Exercise goal
Your result should be every line of the records below that contains the word "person".

+ + +

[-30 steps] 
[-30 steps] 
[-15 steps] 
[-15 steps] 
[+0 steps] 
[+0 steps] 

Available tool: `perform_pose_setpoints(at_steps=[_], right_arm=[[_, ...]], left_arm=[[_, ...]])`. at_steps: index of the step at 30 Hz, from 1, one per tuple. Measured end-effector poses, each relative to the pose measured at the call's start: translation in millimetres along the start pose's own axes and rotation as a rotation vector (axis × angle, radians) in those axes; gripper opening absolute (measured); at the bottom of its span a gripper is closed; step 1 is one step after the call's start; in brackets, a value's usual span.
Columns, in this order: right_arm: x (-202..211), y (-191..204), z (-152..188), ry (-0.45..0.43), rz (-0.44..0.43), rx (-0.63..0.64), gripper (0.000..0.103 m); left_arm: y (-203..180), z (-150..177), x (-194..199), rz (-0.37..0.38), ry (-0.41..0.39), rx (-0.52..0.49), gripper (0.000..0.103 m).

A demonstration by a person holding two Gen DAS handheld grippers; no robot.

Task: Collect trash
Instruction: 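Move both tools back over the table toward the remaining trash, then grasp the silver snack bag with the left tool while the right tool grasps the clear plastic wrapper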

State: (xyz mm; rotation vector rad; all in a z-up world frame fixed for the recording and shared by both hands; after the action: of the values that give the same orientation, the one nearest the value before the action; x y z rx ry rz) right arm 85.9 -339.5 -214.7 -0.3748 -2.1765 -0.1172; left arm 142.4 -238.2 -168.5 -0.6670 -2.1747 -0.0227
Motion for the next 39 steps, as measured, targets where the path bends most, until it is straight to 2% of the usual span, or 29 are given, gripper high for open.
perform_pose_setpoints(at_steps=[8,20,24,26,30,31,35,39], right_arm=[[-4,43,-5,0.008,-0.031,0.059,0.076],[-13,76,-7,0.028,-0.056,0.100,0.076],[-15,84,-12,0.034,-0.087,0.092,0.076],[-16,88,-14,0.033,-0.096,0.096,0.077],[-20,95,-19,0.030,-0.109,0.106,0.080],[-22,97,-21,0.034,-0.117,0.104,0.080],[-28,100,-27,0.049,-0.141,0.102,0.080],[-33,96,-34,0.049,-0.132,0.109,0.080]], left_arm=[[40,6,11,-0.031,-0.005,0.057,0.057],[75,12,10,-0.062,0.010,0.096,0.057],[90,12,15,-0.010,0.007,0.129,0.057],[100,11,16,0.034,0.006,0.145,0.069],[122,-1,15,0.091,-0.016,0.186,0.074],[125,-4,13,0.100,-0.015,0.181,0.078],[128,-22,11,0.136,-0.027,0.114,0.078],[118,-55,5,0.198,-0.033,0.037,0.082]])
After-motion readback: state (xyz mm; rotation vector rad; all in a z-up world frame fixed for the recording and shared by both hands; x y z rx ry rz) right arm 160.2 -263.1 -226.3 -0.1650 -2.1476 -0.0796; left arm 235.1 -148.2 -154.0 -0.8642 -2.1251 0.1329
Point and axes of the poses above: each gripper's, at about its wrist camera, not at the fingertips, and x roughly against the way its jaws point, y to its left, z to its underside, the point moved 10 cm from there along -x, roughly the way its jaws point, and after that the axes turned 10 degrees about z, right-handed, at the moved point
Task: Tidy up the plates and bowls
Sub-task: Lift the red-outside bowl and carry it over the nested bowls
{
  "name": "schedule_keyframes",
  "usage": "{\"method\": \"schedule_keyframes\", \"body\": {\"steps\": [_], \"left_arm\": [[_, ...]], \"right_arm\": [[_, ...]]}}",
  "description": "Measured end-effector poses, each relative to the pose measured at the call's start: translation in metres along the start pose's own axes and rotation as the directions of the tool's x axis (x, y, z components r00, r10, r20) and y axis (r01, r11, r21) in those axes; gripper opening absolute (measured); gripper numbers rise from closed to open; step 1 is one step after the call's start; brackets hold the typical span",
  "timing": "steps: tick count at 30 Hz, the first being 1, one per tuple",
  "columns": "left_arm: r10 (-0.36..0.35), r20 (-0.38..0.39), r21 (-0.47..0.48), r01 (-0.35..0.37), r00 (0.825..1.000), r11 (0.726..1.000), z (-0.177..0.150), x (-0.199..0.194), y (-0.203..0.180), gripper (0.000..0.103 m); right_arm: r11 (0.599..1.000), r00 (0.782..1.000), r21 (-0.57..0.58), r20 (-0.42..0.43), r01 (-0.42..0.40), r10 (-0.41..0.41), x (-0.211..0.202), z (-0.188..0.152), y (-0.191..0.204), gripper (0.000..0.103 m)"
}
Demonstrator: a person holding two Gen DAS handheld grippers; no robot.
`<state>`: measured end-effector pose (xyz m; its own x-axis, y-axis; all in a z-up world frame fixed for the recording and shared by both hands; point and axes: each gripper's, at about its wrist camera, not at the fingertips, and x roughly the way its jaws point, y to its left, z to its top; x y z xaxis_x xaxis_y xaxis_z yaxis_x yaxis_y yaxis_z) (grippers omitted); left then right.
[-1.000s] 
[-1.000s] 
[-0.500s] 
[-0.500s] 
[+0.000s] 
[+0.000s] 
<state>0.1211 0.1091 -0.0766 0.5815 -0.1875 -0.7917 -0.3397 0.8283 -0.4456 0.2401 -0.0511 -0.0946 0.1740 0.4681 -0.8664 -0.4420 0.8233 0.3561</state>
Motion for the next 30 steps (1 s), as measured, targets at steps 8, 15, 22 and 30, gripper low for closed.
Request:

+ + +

Result of the exercise
A demonstration by a person holding two Gen DAS handheld grippers; no robot.
Demonstrator: a person holding two Gen DAS handheld grippers; no robot.

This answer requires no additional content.